- Born: 1951 Falevai
- Awards: Member of the New Zealand Order of Merit (For services to Tongan art and education., 2019) ;

= Sulieti Fieme'a Burrows =

Tongan textile artist

Sulieti Fieme'a Burrows (born 1951) is an artist and expert in the creation of tapa cloth. Born in Tonga, Burrows moved to New Zealand in the 1970s, bringing her knowledge of ngatu, the Tongan form of tapa, and other traditional Tongan crafts. Along with her daughter, Tui Emma Gillies, she has worked to share her expertise and revitalize the art of tapa.

==Early life and artwork==

Sulieti Topeni was born in 1951 and raised on the island of Falevai. As a child, one of her chores was to prune the trunks of the paper mulberry trees in her family's orchard to ensure the bark used to make tapa wouldn't have holes. She would accompany her father on trips to the island's harbor to sell woven and sewn items to foreign visitors.

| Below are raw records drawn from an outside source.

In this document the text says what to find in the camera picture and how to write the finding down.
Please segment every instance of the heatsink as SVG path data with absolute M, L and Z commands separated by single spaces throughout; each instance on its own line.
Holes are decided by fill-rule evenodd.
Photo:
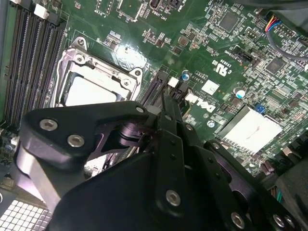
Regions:
M 230 145 L 255 154 L 281 131 L 282 128 L 275 121 L 246 105 L 222 129 L 219 136 Z

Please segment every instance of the electrolytic capacitor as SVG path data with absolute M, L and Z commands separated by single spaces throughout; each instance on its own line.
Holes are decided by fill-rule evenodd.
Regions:
M 242 87 L 236 87 L 233 89 L 233 93 L 235 94 L 235 96 L 239 99 L 243 98 L 246 94 L 246 92 L 244 91 L 244 89 Z
M 275 171 L 273 165 L 271 165 L 271 163 L 270 163 L 268 160 L 266 160 L 266 161 L 264 162 L 264 165 L 265 165 L 265 167 L 266 167 L 270 172 Z
M 266 176 L 268 176 L 268 175 L 270 174 L 270 171 L 267 169 L 267 167 L 265 166 L 265 164 L 261 164 L 260 168 L 261 168 L 262 172 L 264 172 L 264 174 L 265 174 Z
M 184 81 L 189 80 L 190 74 L 191 73 L 188 70 L 182 71 L 181 79 L 183 79 Z

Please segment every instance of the integrated circuit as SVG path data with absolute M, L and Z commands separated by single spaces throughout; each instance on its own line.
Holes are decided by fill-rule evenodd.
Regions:
M 224 28 L 226 31 L 231 32 L 238 21 L 239 19 L 234 14 L 227 12 L 219 26 Z
M 182 53 L 182 49 L 180 49 L 180 48 L 178 48 L 178 47 L 174 47 L 173 49 L 172 49 L 172 51 L 175 53 L 175 54 L 177 54 L 177 55 L 180 55 L 181 53 Z
M 185 36 L 181 36 L 178 40 L 179 45 L 186 47 L 189 43 L 189 38 L 185 37 Z
M 269 65 L 266 67 L 266 69 L 271 72 L 272 74 L 276 74 L 280 68 L 282 68 L 285 65 L 285 62 L 278 59 L 274 58 Z

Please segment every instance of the capacitor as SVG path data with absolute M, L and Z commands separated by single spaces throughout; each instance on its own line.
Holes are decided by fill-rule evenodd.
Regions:
M 259 112 L 260 114 L 265 113 L 265 107 L 263 105 L 261 105 L 260 103 L 257 103 L 255 106 L 255 109 L 257 112 Z
M 182 71 L 181 79 L 183 79 L 183 81 L 189 80 L 190 74 L 188 70 Z
M 236 87 L 233 89 L 233 93 L 235 94 L 235 96 L 239 99 L 243 98 L 246 94 L 246 92 L 244 91 L 244 89 L 242 87 Z
M 270 174 L 270 171 L 267 169 L 267 167 L 265 166 L 265 164 L 261 164 L 261 165 L 260 165 L 260 168 L 261 168 L 262 172 L 264 172 L 264 174 L 265 174 L 266 176 L 268 176 L 268 175 Z
M 266 160 L 266 161 L 264 162 L 264 165 L 265 165 L 265 167 L 266 167 L 270 172 L 275 171 L 273 165 L 271 165 L 271 163 L 270 163 L 268 160 Z

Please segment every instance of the chip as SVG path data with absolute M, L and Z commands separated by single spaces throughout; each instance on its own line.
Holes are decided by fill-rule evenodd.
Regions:
M 180 49 L 180 48 L 178 48 L 178 47 L 174 47 L 174 48 L 172 49 L 172 51 L 173 51 L 175 54 L 178 54 L 178 55 L 180 55 L 180 54 L 182 53 L 182 49 Z
M 228 12 L 219 25 L 226 31 L 231 32 L 238 20 L 234 14 Z
M 290 106 L 291 108 L 297 107 L 297 106 L 298 106 L 298 101 L 296 101 L 296 100 L 291 100 L 291 101 L 289 102 L 289 106 Z
M 275 58 L 269 63 L 266 69 L 272 74 L 276 74 L 280 70 L 280 68 L 282 68 L 284 65 L 285 65 L 284 61 Z
M 188 43 L 189 43 L 189 38 L 183 35 L 179 38 L 179 45 L 186 47 Z

She met her husband, Barry Burrows, when he crashed his yacht on a reef in Fiji and decided to vacation in Tonga. Barry brought her to New Zealand to live in Manurewa in the 1970s. Sulieti sold her crafts, including art on tapa cloth and kahoa heilala necklaces, at the Ōtara Markets until 2011.

Her artwork includes contemporary motifs and designs, incorporating concepts from other textile art traditions. She also creates representations of kahoa heilala, a traditional celebratory garland in Tonga, out of modelling clay, which have been purchased by the Otago Museum, the Auckland Museum, and the National Gallery of Victoria.

==Collaboration with daughter==

Burrow's daughter, Tui Emma Gillies, continues the family tradition of creating tapa cloth. Together they have presented workshops at institutions including the University of Hawai‘i, the University of Vienna, and the Museum of the Americas in Madrid. Gillies created a film, Vava’u ‘Falavai Flava, documenting Burrows's return to Vava’u and her work in reviving traditional ngatu practices. Their artwork has been displayed at the Mangere Arts Centre, the Corban Estate Arts Centre, and the Tautai Gallery in Auckland.

==Recognition==

The mother and daughter team were recipients of the 2018 Pacific Heritage Art Award from Creative New Zealand, providing funds for the decoration of two large ngatu with women in Burrow's home village. The project revived the art of ngatu in Falevai, where the tradition had no longer been widely practiced.

In 2020, Burrows was honored as a Member of the New Zealand Order of Merit in recognition of her "services to Tongan art and education".